Community Health Sciences


Infective endocarditis (IE) is a challenging condition with high mortality. Prompt detection of IE has become essential for early and immediate management. The authors aimed to comprehensively review the existing literature on novel putative biomarkers for IE through serum proteomic analysis. The literature reveals high levels of N-terminal-pro-B-type natriuretic peptide (NT-proBNP) levels in IE with staphylococcal etiology, valvular lesions, and when combined with cardiac troponin I (cTnI), had a more significant value for risk stratification. A higher pro-ADM level, copeptin, NT-proBNP, and the monocyte-to-high-density lipoprotein cholesterol ratio (MHR) all impacted mortality during the hospital stay. The biomarker matrix metalloproteinase-9 was utilized to predict new-onset embolic events in patients, thus serving as a predictive marker. Procalcitonin was an important diagnostic marker in IE complicated with severe infection.
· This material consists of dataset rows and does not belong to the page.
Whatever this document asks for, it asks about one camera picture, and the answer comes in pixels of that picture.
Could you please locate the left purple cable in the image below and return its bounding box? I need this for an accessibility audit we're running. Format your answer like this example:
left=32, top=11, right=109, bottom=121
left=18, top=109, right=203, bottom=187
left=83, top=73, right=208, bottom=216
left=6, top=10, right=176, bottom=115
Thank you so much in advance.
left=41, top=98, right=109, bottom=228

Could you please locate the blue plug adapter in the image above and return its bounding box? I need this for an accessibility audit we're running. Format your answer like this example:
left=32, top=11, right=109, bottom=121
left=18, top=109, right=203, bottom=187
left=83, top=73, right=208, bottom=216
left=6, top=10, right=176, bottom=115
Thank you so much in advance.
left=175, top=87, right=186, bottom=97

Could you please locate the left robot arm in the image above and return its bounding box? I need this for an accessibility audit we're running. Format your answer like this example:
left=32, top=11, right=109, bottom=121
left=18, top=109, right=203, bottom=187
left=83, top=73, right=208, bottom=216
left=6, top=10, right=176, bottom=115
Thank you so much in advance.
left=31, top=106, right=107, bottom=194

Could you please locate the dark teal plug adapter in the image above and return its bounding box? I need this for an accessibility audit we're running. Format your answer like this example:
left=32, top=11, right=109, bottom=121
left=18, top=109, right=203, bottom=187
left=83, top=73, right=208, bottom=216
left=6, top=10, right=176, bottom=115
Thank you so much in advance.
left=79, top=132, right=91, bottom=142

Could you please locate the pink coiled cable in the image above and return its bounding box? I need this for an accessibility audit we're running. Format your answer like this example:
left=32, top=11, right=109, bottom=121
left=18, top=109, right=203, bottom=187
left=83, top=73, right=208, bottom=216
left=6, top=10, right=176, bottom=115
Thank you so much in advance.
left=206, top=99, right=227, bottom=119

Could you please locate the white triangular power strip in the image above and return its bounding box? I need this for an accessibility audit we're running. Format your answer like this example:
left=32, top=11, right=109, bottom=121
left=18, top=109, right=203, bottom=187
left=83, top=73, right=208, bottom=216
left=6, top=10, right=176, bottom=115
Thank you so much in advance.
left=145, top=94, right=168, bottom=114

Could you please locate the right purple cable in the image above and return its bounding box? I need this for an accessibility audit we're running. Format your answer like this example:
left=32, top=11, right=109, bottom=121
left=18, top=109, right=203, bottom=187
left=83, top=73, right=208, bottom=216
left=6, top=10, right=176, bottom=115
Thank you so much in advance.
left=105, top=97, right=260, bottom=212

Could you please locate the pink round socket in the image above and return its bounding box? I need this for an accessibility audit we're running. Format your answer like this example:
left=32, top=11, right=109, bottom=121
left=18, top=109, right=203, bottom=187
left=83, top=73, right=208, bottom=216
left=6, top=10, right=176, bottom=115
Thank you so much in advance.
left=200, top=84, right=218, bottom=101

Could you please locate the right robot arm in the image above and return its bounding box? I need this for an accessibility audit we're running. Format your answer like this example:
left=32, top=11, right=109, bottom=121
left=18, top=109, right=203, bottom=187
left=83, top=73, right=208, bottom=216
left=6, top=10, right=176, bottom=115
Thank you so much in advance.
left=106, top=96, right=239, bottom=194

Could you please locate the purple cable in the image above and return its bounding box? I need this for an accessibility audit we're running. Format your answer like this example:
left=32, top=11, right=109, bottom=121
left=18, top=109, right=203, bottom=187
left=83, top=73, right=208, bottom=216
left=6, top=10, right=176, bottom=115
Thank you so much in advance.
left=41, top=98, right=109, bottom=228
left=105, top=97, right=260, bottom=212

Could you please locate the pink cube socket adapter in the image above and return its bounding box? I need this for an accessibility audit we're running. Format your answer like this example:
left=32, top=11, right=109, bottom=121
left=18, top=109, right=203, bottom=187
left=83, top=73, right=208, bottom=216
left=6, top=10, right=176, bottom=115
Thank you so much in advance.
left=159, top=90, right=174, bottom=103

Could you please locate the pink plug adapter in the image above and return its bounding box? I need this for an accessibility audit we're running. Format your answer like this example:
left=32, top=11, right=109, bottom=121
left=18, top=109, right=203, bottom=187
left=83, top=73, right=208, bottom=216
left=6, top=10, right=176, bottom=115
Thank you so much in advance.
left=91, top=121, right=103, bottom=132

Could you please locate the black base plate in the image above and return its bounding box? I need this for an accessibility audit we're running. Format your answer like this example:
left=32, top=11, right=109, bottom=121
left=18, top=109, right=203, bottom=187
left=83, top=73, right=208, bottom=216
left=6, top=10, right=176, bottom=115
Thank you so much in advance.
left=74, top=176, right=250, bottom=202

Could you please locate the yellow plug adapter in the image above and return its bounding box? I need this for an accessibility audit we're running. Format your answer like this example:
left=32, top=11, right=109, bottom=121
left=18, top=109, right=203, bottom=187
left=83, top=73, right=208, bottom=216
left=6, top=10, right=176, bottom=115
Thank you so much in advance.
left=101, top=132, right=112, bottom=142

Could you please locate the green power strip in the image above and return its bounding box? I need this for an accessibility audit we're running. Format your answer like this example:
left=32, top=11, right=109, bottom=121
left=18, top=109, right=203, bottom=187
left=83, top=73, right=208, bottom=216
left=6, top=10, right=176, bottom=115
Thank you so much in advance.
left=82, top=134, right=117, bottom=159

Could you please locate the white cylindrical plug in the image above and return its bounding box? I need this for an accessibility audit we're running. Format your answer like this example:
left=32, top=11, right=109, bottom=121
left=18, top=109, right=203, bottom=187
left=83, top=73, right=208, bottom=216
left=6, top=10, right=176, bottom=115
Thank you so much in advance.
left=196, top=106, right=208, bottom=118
Interleukin-6 (IL-6), Interleukin-8 (IL-8), Interferon-γ, cTnI, and NT-proBNP were also discovered to be useful as prognostic indicators. Early diagnosis and appropriate treatment are possible using antiphospholipid antibodies as a diagnostic test for definite IE. It is also concluded that antineutrophilic cytoplasmic antibody positive individuals with IE had a lengthier hospital stay. These noninvasive biomarkers can identify patients at risk and provide appropriate and early clinical management. NT-proBNP, Cystatin C, troponins, IL-6, IL-8, S100A11, and AQP9 are examples of possible markers that appear promising for further research. In conclusion, large-scale validation studies should study these biomarkers further to establish their use in clinical settings.